__PROMPT__.
Repeat only what runs from the line with "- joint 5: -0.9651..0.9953" through the last line of the data below, both included, keeping every word as it is and leaving out the pictures.

__DATASET CONTENT__.
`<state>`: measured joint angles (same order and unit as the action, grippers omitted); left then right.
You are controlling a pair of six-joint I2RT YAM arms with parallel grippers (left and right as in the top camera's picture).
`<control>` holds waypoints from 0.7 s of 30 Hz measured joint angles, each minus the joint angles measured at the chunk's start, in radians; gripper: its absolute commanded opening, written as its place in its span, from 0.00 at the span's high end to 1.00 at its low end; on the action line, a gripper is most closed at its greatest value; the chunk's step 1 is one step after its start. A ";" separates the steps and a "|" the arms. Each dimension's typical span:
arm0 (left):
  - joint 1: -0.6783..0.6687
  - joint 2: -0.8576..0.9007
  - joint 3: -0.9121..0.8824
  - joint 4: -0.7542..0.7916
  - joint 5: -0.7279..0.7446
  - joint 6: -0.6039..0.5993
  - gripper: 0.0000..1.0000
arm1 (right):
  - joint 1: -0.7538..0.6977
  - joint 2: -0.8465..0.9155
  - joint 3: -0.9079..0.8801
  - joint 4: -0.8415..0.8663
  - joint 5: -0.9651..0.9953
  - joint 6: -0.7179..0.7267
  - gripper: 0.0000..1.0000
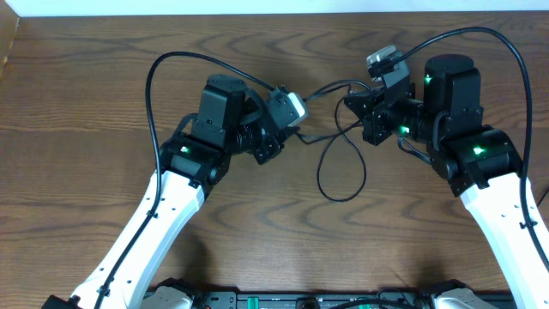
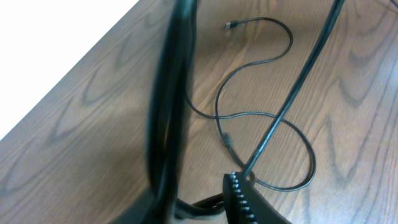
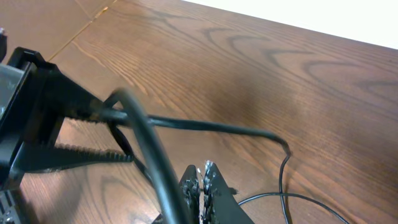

__RESPONSE BOX__.
  - joint 5: -0.9651..0.9953
  - joint 6: -0.7179..0.7267
  - gripper: 0.0000..1.0000

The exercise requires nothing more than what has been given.